The problem
The answer should reproduce the listing below character for character.

Data

============================================================

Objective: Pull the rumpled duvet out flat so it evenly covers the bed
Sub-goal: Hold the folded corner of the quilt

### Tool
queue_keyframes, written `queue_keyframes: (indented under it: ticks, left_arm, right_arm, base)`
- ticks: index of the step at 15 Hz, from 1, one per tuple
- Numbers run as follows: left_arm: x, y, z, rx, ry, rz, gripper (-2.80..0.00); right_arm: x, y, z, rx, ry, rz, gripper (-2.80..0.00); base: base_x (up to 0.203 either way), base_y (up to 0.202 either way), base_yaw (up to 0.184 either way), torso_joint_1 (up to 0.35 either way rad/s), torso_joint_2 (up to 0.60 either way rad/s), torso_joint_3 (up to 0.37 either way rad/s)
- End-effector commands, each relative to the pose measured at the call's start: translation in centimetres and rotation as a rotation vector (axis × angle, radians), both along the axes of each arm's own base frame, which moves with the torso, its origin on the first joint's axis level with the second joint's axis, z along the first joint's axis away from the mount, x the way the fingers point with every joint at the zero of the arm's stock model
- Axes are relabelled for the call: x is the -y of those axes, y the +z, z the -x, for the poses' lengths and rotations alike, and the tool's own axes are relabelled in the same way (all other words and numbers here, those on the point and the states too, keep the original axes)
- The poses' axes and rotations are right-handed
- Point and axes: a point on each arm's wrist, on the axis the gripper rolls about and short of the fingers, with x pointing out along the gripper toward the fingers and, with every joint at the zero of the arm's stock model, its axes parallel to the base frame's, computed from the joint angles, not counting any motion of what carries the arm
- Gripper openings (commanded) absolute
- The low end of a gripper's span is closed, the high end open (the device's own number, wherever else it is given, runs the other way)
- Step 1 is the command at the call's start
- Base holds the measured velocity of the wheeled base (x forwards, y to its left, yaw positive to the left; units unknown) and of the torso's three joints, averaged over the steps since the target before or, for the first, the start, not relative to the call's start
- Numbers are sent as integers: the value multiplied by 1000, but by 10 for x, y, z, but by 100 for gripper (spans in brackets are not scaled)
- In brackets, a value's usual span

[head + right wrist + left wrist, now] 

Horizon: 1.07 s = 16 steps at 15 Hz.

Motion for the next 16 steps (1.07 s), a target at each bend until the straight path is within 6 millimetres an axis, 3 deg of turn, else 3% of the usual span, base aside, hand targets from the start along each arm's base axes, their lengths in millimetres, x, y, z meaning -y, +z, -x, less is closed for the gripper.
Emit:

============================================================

Output of the task
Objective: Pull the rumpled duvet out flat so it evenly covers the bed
Sub-goal: Hold the folded corner of the quilt

### Tool
queue_keyframes, written `queue_keyframes: (indented under it: ticks, left_arm, right_arm, base)`
- ticks: index of the step at 15 Hz, from 1, one per tuple
- Numbers run as follows: left_arm: x, y, z, rx, ry, rz, gripper (-2.80..0.00); right_arm: x, y, z, rx, ry, rz, gripper (-2.80..0.00); base: base_x (up to 0.203 either way), base_y (up to 0.202 either way), base_yaw (up to 0.184 either way), torso_joint_1 (up to 0.35 either way rad/s), torso_joint_2 (up to 0.60 either way rad/s), torso_joint_3 (up to 0.37 either way rad/s)
- End-effector commands, each relative to the pose measured at the call's start: translation in centimetres and rotation as a rotation vector (axis × angle, radians), both along the axes of each arm's own base frame, which moves with the torso, its origin on the first joint's axis level with the second joint's axis, z along the first joint's axis away from the mount, x the way the fingers point with every joint at the zero of the arm's stock model
- Axes are relabelled for the call: x is the -y of those axes, y the +z, z the -x, for the poses' lengths and rotations alike, and the tool's own axes are relabelled in the same way (all other words and numbers here, those on the point and the states too, keep the original axes)
- The poses' axes and rotations are right-handed
- Point and axes: a point on each arm's wrist, on the axis the gripper rolls about and short of the fingers, with x pointing out along the gripper toward the fingers and, with every joint at the zero of the arm's stock model, its axes parallel to the base frame's, computed from the joint angles, not counting any motion of what carries the arm
- Gripper openings (commanded) absolute
- The low end of a gripper's span is closed, the high end open (the device's own number, wherever else it is given, runs the other way)
- Step 1 is the command at the call's start
- Base holds the measured velocity of the wheeled base (x forwards, y to its left, yaw positive to the left; units unknown) and of the torso's three joints, averaged over the steps since the target before or, for the first, the start, not relative to the call's start
- Numbers are sent as integers: the value multiplied by 1000, but by 10 for x, y, z, but by 100 for gripper (spans in brackets are not scaled)
- In brackets, a value's usual span

[head + right wrist + left wrist, now] 

Horizon: 1.07 s = 16 steps at 15 Hz.

Motion for the next 16 steps (1.07 s), a target at each bend until the straight path is within 6 millimetres an axis, 3 deg of turn, else 3% of the usual span, base aside, hand targets from the start along each arm's base axes, their lengths in millimetres, x, y, z meaning -y, +z, -x, less is closed for the gripper.
Emit:

Output for this exercise is now complete.